Entries taken from a collection:

= = = = = = =

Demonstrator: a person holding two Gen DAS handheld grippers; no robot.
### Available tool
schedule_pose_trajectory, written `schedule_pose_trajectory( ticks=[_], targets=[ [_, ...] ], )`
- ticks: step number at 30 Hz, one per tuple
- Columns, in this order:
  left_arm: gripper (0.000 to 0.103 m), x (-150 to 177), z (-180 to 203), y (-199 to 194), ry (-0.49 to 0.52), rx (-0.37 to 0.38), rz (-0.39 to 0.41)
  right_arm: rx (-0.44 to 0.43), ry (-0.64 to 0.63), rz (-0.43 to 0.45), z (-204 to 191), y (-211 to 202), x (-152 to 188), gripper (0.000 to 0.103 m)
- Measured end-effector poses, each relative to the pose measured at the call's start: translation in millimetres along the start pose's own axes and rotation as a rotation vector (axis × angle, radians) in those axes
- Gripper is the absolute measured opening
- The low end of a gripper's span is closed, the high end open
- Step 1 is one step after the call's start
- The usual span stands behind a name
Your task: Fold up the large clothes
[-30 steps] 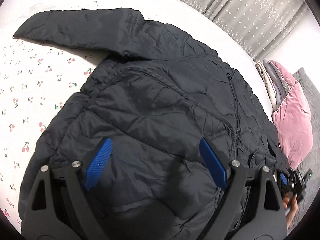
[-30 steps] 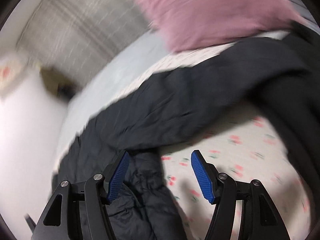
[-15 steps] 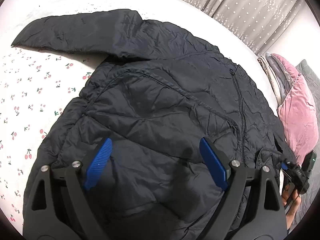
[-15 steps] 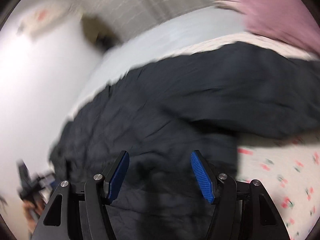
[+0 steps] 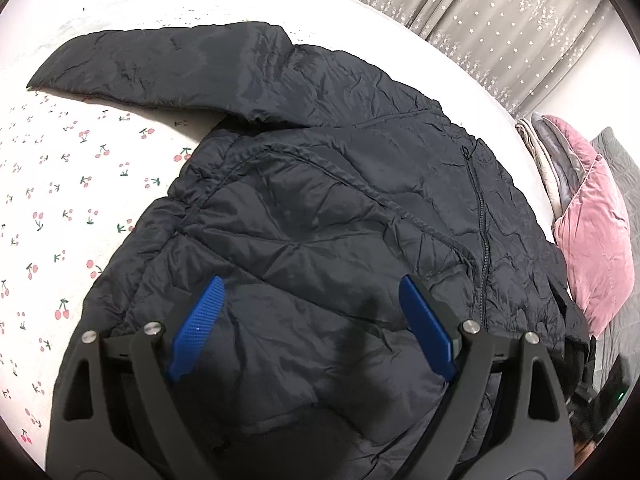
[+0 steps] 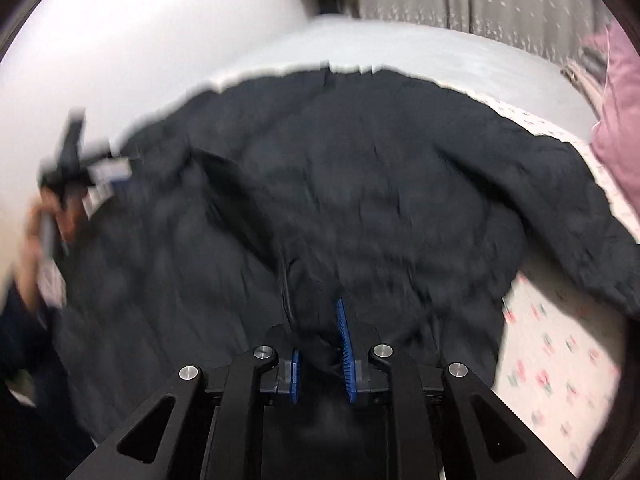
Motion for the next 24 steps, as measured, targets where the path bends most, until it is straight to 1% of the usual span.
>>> schedule_pose_trajectory(
  ticks=[1,3,6,7,8,9,10,12,13,15,16,17,18,19,21,24],
  targets=[
    [0.089,0,0,0,0.002,-0.002,0.001,0.021,-0.01,-0.026,1,2,10,0.024],
    [0.089,0,-1,0,0.005,-0.006,0.003,0.045,-0.015,-0.044,3,1,17,0.033],
    [0.089,-1,-4,-1,-0.003,-0.004,0.006,0.059,-0.02,-0.016,0,-13,17,0.04],
    [0.089,-2,-4,-1,-0.008,-0.001,0.007,0.048,-0.004,0.005,0,-23,12,0.042],
    [0.089,-2,-5,-1,-0.011,0.001,0.007,0.034,0.009,0.022,2,-32,5,0.046],
    [0.089,-3,-6,-1,-0.011,0.001,0.007,0.014,0.016,0.039,-5,-40,1,0.052],
    [0.089,-2,-6,0,-0.01,0.001,0.005,-0.033,0.008,0.059,-16,-51,-3,0.055],
    [0.089,-2,-6,-1,-0.012,0.007,0.001,-0.098,-0.044,0.087,-42,-62,-7,0.064],
    [0.089,-2,-7,-1,-0.016,0.012,0.002,-0.135,-0.091,0.108,-61,-69,-8,0.067],
    [0.089,-2,-9,-1,-0.024,0.012,0.0,-0.187,-0.141,0.124,-87,-72,-10,0.068],
    [0.089,-2,-10,-2,-0.026,0.009,-0.002,-0.2,-0.142,0.134,-96,-68,-16,0.068],
    [0.089,-2,-11,-2,-0.024,0.003,-0.004,-0.209,-0.118,0.142,-101,-59,-23,0.07],
    [0.089,-3,-12,-3,-0.023,-0.008,-0.004,-0.211,-0.072,0.132,-102,-50,-31,0.071],
    [0.089,-3,-15,-4,-0.022,-0.02,-0.002,-0.193,-0.001,0.094,-103,-27,-44,0.071],
    [0.089,-5,-23,-7,-0.029,-0.038,0.002,-0.166,0.074,0.057,-113,5,-63,0.071],
    [0.089,-11,-42,-14,-0.079,-0.034,0.022,-0.22,0.105,0.016,-143,54,-96,0.071]
  ],
)
Point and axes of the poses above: each gripper's, at about its wrist camera, not at the fingertips, and y roughly the way its jaws point, z to its right, x to its underside, the point moved 7 cm from there along y, roughly the way its jaws point, and after that the axes turned 11 degrees about y, right-handed, at the moved point
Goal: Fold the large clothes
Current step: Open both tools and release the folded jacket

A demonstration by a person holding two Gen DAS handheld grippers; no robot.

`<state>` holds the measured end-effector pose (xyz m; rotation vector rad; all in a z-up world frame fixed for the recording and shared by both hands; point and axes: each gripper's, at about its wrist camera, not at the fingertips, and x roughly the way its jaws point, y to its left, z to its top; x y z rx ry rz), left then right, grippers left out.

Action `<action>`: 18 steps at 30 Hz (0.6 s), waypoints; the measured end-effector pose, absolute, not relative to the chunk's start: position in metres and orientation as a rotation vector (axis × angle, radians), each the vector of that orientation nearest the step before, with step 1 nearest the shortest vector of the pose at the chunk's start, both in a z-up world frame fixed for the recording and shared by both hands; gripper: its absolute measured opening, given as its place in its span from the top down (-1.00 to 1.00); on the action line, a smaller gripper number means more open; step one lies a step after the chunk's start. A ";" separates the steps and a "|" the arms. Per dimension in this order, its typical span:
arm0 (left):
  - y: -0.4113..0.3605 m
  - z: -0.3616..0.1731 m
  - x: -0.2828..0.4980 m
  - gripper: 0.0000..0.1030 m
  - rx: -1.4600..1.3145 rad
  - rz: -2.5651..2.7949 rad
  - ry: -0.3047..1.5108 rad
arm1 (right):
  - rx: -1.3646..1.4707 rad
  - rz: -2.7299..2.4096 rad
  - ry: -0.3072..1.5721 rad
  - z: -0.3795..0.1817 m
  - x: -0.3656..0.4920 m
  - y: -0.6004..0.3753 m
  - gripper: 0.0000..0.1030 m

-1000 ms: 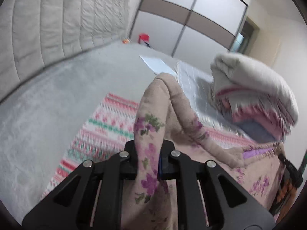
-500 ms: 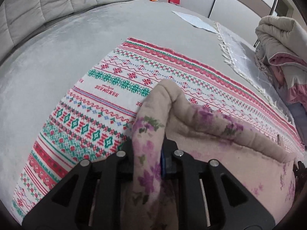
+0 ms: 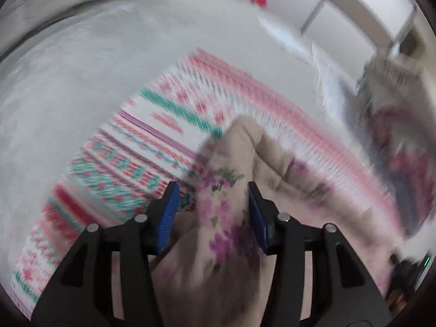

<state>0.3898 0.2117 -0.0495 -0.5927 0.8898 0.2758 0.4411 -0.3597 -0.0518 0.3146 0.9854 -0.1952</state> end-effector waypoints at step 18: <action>0.069 -0.049 0.220 -0.19 -0.392 0.138 0.885 | 0.371 0.007 0.877 -0.036 0.218 -0.304 -0.42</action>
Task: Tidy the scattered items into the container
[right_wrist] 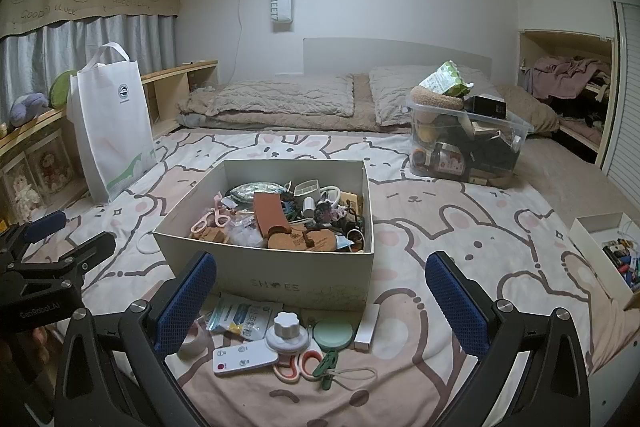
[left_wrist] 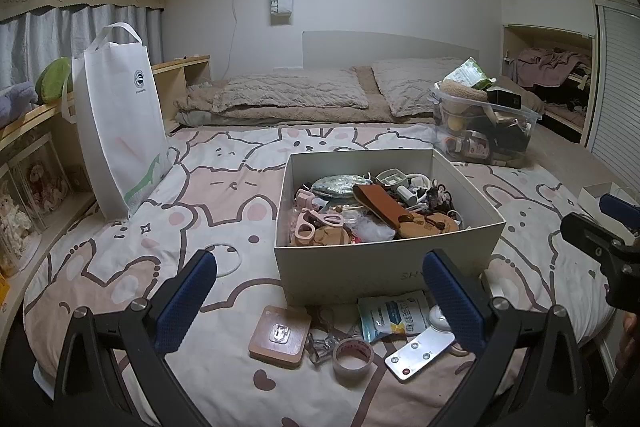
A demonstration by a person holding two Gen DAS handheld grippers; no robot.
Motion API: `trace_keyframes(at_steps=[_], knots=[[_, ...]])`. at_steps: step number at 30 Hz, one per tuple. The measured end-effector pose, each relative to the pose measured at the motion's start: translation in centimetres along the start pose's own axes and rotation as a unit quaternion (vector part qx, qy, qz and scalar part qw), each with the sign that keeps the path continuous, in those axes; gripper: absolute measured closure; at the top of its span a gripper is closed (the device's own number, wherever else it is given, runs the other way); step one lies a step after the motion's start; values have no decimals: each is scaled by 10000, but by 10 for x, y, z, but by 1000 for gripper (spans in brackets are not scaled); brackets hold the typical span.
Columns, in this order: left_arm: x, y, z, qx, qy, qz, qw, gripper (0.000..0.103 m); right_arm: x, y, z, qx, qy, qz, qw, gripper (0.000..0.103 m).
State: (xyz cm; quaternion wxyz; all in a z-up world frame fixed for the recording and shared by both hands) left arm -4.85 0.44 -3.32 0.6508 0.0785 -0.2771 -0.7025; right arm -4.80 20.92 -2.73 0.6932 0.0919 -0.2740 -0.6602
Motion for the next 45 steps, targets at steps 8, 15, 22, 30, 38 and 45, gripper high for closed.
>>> trace_keyframes(at_steps=[8,15,22,30,38,45], knots=[[3,-3,-2,-8,31,-6,10000,0,-1,0,-2,6,-32,9,10000,0],[9,-10,-9,105,74,39,9999,0,-8,-7,-5,71,-77,-94,9999,0],[11,-26,-25,297,184,-250,9991,0,-16,-21,-19,348,-237,-27,9991,0],[-3,-46,-46,516,193,-684,9961,0,-26,-37,-44,563,-225,-13,9982,0],[-17,-62,-64,680,181,-779,9945,0,-44,-54,-72,879,-269,-177,9956,0],[-29,-77,-87,943,257,-891,9912,0,-59,-71,-95,1168,-201,-427,9920,0]])
Point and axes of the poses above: each gripper's, at about its wrist camera, not at the fingertips, and y roughly against the way its jaws point, x to its left, z to its top, the point moved 7 cm from there along -y, roughly the way its jaws point, and after that the axes turned 15 degrees about -y, right-handed, at the moved point
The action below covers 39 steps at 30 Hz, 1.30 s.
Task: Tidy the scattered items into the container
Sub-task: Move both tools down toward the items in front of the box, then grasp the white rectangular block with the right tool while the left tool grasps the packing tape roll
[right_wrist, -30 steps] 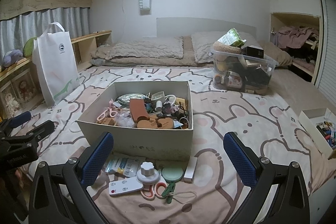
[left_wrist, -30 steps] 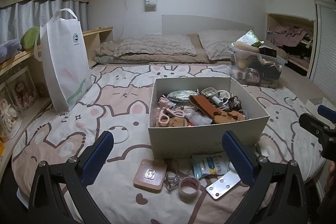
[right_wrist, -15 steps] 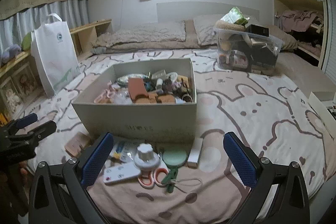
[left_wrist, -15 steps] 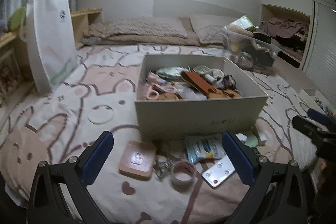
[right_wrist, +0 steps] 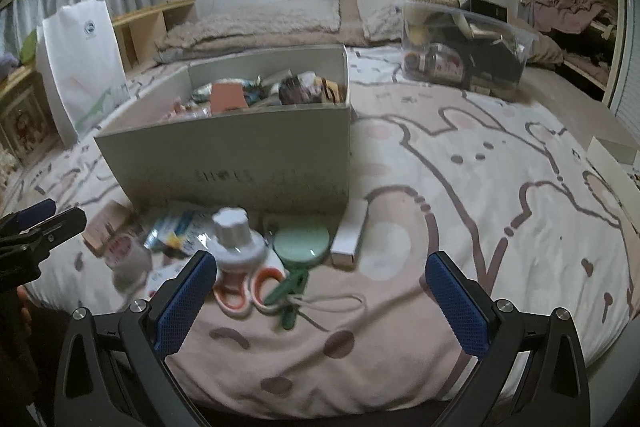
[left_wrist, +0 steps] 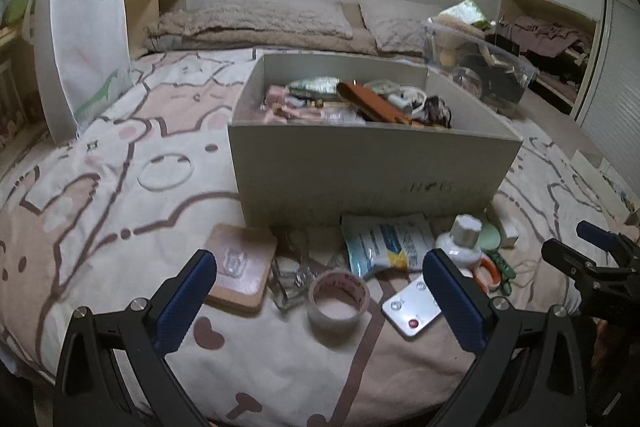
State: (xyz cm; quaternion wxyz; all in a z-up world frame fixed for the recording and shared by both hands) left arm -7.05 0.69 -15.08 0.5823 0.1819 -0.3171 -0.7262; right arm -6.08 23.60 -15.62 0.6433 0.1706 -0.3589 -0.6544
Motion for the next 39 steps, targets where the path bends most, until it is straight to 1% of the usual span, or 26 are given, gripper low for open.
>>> trace_keyframes(at_steps=[5,8,12,16,21,22,23,24,25,28,29,33,37,39], knots=[[0,-13,-16,207,148,-69,9997,0,-14,-12,-5,142,-4,-209,9997,0],[3,-21,-26,354,264,-130,9989,0,-18,-16,-4,166,240,-378,9989,0],[3,-31,-37,525,373,-235,9976,11,-24,-22,-1,251,546,-492,9970,0],[-2,-39,-44,630,415,-346,9965,15,-33,-29,3,361,717,-574,9951,0],[-11,-46,-47,683,361,-454,9960,19,-42,-41,11,447,1111,-802,9896,0],[-13,-47,-47,690,341,-485,9959,22,-43,-44,12,467,1187,-838,9883,0],[-15,-47,-48,693,308,-524,9957,28,-44,-46,12,493,1270,-875,9868,0],[-17,-48,-47,708,293,-557,9955,31,-45,-49,13,528,1349,-909,9853,0],[-18,-49,-48,718,287,-575,9953,31,-46,-51,13,568,1407,-933,9840,0],[-19,-50,-47,714,296,-570,9954,33,-46,-59,14,694,1479,-937,9821,0],[-18,-51,-47,717,313,-571,9953,37,-45,-60,14,725,1484,-922,9819,0],[-15,-51,-46,711,381,-580,9951,43,-35,-68,14,847,1516,-789,9816,0],[-14,-51,-47,715,387,-580,9950,45,-29,-82,9,1027,1625,-919,9770,0],[-14,-50,-46,698,387,-624,9949,50,-29,-88,5,1141,1676,-952,9746,0]])
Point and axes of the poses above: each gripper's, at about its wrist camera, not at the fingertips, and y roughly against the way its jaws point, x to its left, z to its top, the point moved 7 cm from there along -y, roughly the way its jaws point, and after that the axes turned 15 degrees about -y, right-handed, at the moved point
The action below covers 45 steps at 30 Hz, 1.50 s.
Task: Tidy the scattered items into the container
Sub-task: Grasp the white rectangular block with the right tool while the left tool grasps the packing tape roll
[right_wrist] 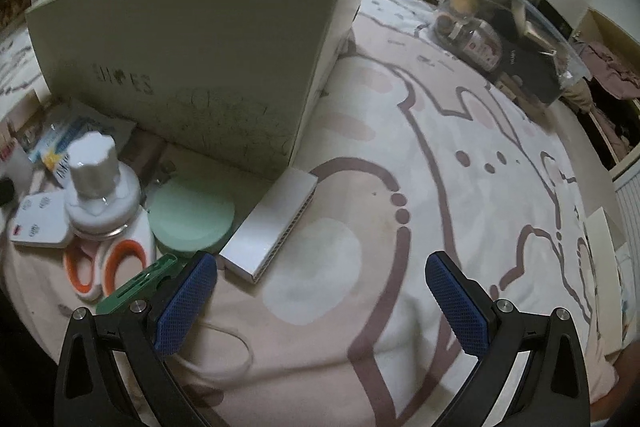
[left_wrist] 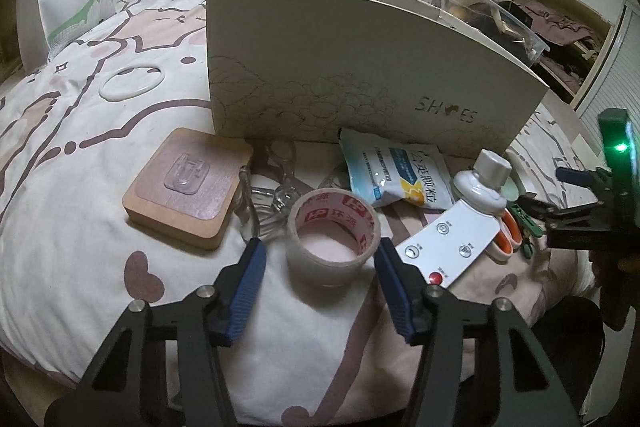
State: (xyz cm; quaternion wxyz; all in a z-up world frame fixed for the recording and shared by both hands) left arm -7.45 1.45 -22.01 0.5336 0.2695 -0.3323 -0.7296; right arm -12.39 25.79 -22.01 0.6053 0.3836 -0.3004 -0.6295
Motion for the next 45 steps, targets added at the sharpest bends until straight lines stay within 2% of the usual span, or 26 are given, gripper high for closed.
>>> trace_keyframes(at_steps=[3,6,15,24,26,28,30,33,36,41,45], knots=[[-2,1,-1,-1,-31,-20,10000,55,-3,-2,0,86,-55,43,9999,0],[-4,4,-2,14,-85,-24,10000,58,-17,-3,3,64,-205,-161,9996,0],[1,16,-10,4,-139,118,9998,59,-64,-13,16,-61,-472,-668,9966,0],[5,18,-14,27,-210,310,9993,58,-102,-26,28,-43,-1076,-824,9908,0],[4,17,-15,58,-243,332,9991,58,-101,-19,28,-76,-1222,-623,9905,0],[3,14,-16,90,-253,339,9991,57,-90,-9,29,-121,-1266,-211,9917,0],[3,11,-15,112,-237,354,9990,50,-76,-2,29,-135,-1225,102,9923,0],[2,9,-10,50,-195,337,9992,49,-53,0,31,-88,-1070,400,9934,0],[0,8,-6,-14,-221,384,9990,49,-37,-6,32,-42,-987,432,9942,0],[1,4,-6,23,-182,357,9992,49,-26,-20,30,212,-1225,642,9902,0],[1,2,-6,-7,-150,320,9994,49,-26,-25,31,153,-1366,613,9886,0]])
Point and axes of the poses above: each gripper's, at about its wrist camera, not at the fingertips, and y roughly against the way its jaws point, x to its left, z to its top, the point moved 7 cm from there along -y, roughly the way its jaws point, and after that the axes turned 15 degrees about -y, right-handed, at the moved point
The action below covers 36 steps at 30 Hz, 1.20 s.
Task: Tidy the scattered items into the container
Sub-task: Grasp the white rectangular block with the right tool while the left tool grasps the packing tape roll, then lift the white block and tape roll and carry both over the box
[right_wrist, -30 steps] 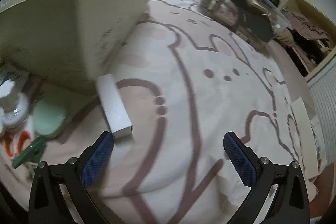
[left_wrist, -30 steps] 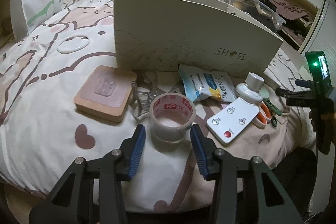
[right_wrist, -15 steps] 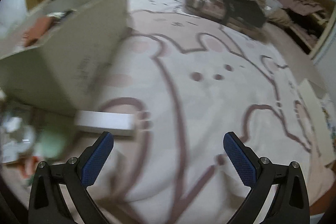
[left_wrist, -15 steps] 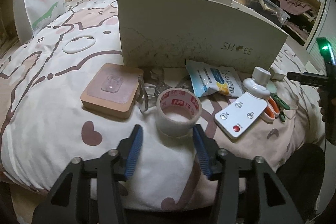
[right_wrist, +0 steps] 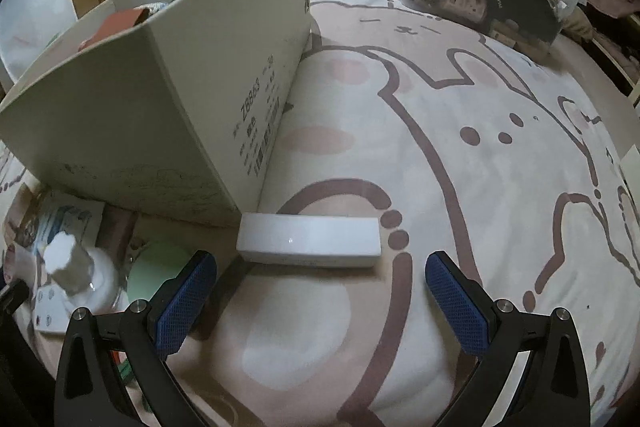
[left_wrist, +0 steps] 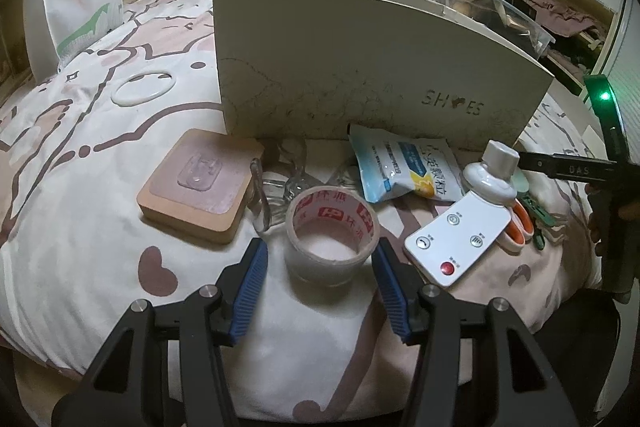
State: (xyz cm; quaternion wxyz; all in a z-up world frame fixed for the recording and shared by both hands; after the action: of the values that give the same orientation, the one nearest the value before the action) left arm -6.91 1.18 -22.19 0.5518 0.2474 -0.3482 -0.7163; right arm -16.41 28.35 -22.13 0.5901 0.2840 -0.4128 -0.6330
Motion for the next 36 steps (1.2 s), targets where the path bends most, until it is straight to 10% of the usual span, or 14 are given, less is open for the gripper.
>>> trace_keyframes(at_steps=[5,11,36], knots=[[-1,-1,2,-42,47,-24,10000,49,4,3,3,-140,-9,16,9999,1],[-6,-2,5,-73,-37,-67,9999,49,7,3,0,-229,116,58,9997,36],[-9,13,13,-255,-189,-120,9994,58,10,56,-8,-640,-400,631,9952,36]])
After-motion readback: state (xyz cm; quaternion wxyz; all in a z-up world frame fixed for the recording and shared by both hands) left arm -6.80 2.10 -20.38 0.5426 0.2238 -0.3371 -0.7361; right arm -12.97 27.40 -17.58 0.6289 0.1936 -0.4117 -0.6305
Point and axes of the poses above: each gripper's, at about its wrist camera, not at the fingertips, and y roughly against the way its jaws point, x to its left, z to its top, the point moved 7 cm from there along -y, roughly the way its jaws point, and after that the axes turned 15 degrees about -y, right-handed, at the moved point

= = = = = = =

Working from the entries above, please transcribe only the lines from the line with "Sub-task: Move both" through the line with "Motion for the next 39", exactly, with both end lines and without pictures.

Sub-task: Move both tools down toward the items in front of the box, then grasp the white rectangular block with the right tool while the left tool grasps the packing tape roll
[right_wrist, -30 steps] 
[left_wrist, -30 steps] 
[right_wrist, -15 steps] 
[left_wrist, -15 steps] 
[right_wrist, +0 steps] 
[left_wrist, +0 steps] 
State: (xyz cm; quaternion wxyz; all in a z-up world frame fixed for the recording and shared by both hands) left arm -7.05 0.69 -15.08 0.5823 0.1819 -0.3171 -0.7262; right arm -6.08 23.60 -15.62 0.6433 0.1706 -0.3589 -0.6544
Motion for the next 39 steps, targets where the path bends most, until it is straight to 1% of the usual span, or 26 are given, gripper low for open.

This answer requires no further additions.